### Required action
The first line of the data below and every line after it, through the one with "cable | outline every instance", must be transcribed without change.

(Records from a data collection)

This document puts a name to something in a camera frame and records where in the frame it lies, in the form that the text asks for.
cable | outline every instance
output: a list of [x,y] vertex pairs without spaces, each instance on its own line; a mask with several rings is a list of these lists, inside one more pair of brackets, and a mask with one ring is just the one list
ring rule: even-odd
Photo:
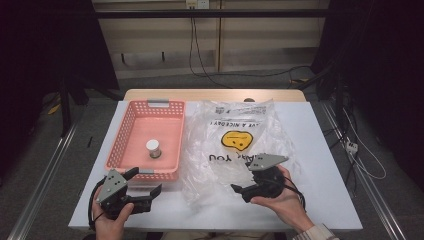
[[[196,47],[197,47],[197,53],[198,53],[198,58],[200,61],[200,65],[202,67],[202,70],[204,72],[205,75],[202,74],[198,74],[196,72],[194,72],[192,64],[191,64],[191,60],[192,60],[192,52],[193,52],[193,39],[195,39],[196,41]],[[289,89],[291,87],[291,84],[293,81],[296,82],[296,80],[292,79],[291,76],[291,71],[299,69],[299,68],[309,68],[310,66],[306,66],[306,65],[301,65],[301,66],[295,66],[290,68],[289,70],[285,70],[282,72],[278,72],[278,73],[271,73],[271,74],[242,74],[242,73],[215,73],[215,74],[209,74],[206,72],[204,66],[203,66],[203,61],[202,61],[202,57],[200,56],[200,48],[199,48],[199,43],[198,43],[198,38],[197,38],[197,26],[196,26],[196,20],[194,18],[191,18],[191,44],[190,44],[190,55],[189,55],[189,65],[190,65],[190,71],[192,72],[193,75],[198,76],[198,77],[207,77],[211,82],[213,82],[216,85],[225,87],[225,88],[232,88],[229,86],[226,86],[224,84],[218,83],[216,81],[214,81],[213,79],[211,79],[211,76],[244,76],[244,77],[272,77],[272,76],[278,76],[278,75],[282,75],[285,73],[289,73],[289,81],[290,81],[290,85],[287,87],[287,89]]]
[[277,186],[279,186],[279,187],[283,188],[283,190],[284,190],[284,188],[289,189],[290,191],[292,191],[292,192],[296,193],[296,194],[299,196],[299,200],[300,200],[300,203],[301,203],[301,204],[302,204],[302,206],[303,206],[303,209],[306,209],[306,201],[305,201],[305,197],[303,196],[303,193],[301,193],[301,192],[297,189],[296,185],[294,184],[294,182],[293,182],[290,178],[287,178],[287,177],[285,177],[285,176],[284,176],[284,178],[285,178],[286,180],[288,180],[288,181],[289,181],[289,182],[293,185],[293,187],[287,186],[287,185],[286,185],[286,184],[284,184],[284,183],[279,183],[279,182],[276,182],[276,181],[273,181],[273,180],[269,180],[269,179],[265,179],[265,178],[257,178],[257,179],[255,180],[255,182],[256,182],[256,181],[264,181],[264,182],[268,182],[268,183],[275,184],[275,185],[277,185]]
[[346,134],[347,134],[347,130],[348,130],[348,128],[346,128],[343,132],[342,132],[342,135],[340,136],[340,138],[339,139],[337,139],[337,141],[335,141],[333,144],[331,144],[328,148],[329,149],[332,149],[333,147],[335,147],[337,144],[339,144],[340,142],[345,142],[344,141],[344,139],[345,139],[345,136],[346,136]]
[[[348,116],[352,117],[352,119],[353,119],[353,125],[354,125],[353,129],[358,134],[358,122],[356,121],[355,114],[353,114],[353,110],[354,110],[353,109],[353,101],[352,101],[352,99],[350,98],[349,95],[347,95],[345,97],[347,98],[347,108],[346,107],[343,107],[343,109],[344,109],[344,111],[347,111]],[[354,138],[353,142],[354,143],[358,142],[358,139],[357,139],[356,135],[355,135],[355,138]]]
[[[347,151],[345,151],[345,154],[346,154],[347,159],[349,160],[349,155],[348,155]],[[352,161],[352,162],[351,162],[351,161],[349,161],[349,165],[350,165],[350,167],[349,167],[349,170],[348,170],[348,173],[347,173],[346,179],[345,179],[345,181],[344,181],[345,186],[347,187],[347,183],[348,183],[348,181],[349,181],[350,174],[351,174],[351,173],[353,173],[353,178],[354,178],[353,194],[354,194],[354,195],[355,195],[355,193],[356,193],[356,188],[357,188],[356,173],[355,173],[355,171],[353,171],[353,167],[355,166],[355,163],[356,163],[356,161]]]
[[333,133],[335,130],[337,130],[337,128],[331,128],[331,129],[323,130],[322,134],[324,136],[328,136],[329,134]]
[[352,155],[352,153],[349,153],[350,155],[351,155],[351,157],[352,157],[352,159],[353,159],[353,161],[354,162],[356,162],[356,164],[358,164],[358,167],[360,168],[360,169],[362,169],[362,171],[364,171],[368,176],[370,176],[370,177],[372,177],[372,178],[375,178],[375,179],[384,179],[385,177],[386,177],[386,175],[387,175],[387,173],[386,173],[386,169],[384,168],[384,166],[383,166],[383,164],[381,164],[381,162],[380,162],[380,160],[378,160],[378,158],[371,152],[371,150],[369,150],[368,149],[368,147],[362,142],[362,140],[361,140],[361,138],[358,136],[358,134],[357,134],[357,132],[355,131],[355,129],[354,129],[354,127],[353,127],[353,124],[352,124],[352,122],[351,122],[351,120],[350,120],[350,118],[349,118],[349,116],[348,116],[348,114],[347,114],[347,112],[346,112],[346,110],[343,108],[343,112],[345,113],[345,115],[346,115],[346,117],[347,117],[347,120],[349,121],[349,124],[350,124],[350,126],[352,127],[352,130],[353,130],[353,133],[355,134],[355,136],[358,138],[358,141],[365,147],[365,149],[374,157],[374,159],[377,161],[377,163],[381,166],[381,168],[383,169],[383,172],[384,172],[384,174],[383,174],[383,176],[382,177],[377,177],[377,176],[374,176],[373,174],[371,174],[370,172],[368,172],[361,164],[359,164],[358,162],[357,162],[357,160],[356,160],[356,158]]
[[96,221],[97,221],[97,219],[99,219],[99,217],[103,216],[103,214],[105,214],[105,212],[100,213],[100,215],[99,215],[99,216],[97,216],[97,217],[93,220],[93,222],[96,222]]
[[96,220],[93,221],[93,216],[92,216],[92,204],[93,204],[93,200],[94,200],[94,195],[97,191],[97,189],[105,182],[106,180],[106,176],[100,180],[98,183],[96,183],[96,186],[94,186],[93,191],[91,192],[90,195],[90,201],[88,203],[88,225],[90,226],[90,229],[92,229],[93,231],[96,231],[96,225],[95,225],[95,221],[97,220],[98,217],[97,216]]
[[210,76],[206,73],[205,67],[203,66],[202,58],[200,57],[199,43],[198,43],[198,41],[197,41],[197,27],[196,27],[196,20],[195,20],[194,18],[191,18],[191,44],[190,44],[190,60],[189,60],[189,62],[190,62],[190,70],[191,70],[191,72],[192,72],[194,75],[199,76],[199,75],[197,75],[197,74],[193,71],[193,68],[192,68],[192,66],[191,66],[191,53],[192,53],[192,50],[193,50],[193,29],[194,29],[194,36],[195,36],[195,39],[196,39],[197,54],[198,54],[198,56],[199,56],[200,65],[202,66],[203,72],[205,73],[206,77],[207,77],[207,78],[208,78],[211,82],[213,82],[214,84],[216,84],[216,85],[218,85],[218,86],[221,86],[221,87],[224,87],[224,88],[232,89],[232,87],[229,87],[229,86],[227,86],[227,85],[224,85],[224,84],[221,84],[221,83],[218,83],[218,82],[214,81],[214,80],[213,80],[213,79],[212,79],[212,78],[211,78],[211,77],[210,77]]

clear plastic bag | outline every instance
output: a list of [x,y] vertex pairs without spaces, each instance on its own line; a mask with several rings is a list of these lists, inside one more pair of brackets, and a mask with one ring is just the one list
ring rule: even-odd
[[245,163],[260,153],[287,156],[285,165],[300,171],[272,100],[199,102],[193,116],[186,118],[184,132],[181,179],[189,204],[201,204],[217,190],[233,194],[230,184],[251,185],[252,173]]

power outlet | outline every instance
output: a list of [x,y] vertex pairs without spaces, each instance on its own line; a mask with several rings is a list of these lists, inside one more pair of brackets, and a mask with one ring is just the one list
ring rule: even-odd
[[197,9],[209,9],[209,0],[197,0]]
[[346,150],[355,154],[358,151],[358,144],[348,141],[346,142]]
[[186,0],[187,9],[197,9],[197,0]]

pink plastic basket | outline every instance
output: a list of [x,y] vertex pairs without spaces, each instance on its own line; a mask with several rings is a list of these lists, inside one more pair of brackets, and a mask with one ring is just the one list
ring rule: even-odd
[[[132,179],[136,181],[177,180],[184,116],[184,101],[130,101],[105,168],[124,172],[138,167],[140,174]],[[146,148],[151,139],[159,141],[158,158]]]

wrist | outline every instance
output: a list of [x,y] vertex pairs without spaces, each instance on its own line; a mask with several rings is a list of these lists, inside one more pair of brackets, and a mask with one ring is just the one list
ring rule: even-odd
[[305,232],[299,233],[294,240],[301,239],[338,239],[324,224],[318,224]]
[[296,230],[297,233],[306,232],[313,226],[315,226],[315,224],[311,221],[311,219],[308,216],[306,216],[306,214],[304,216],[296,218],[292,224],[292,227],[294,228],[294,230]]

### Answer for the task
This document puts a name to something in a camera frame and records where in the frame it lies, in the form that the text asks for.
cable | outline every instance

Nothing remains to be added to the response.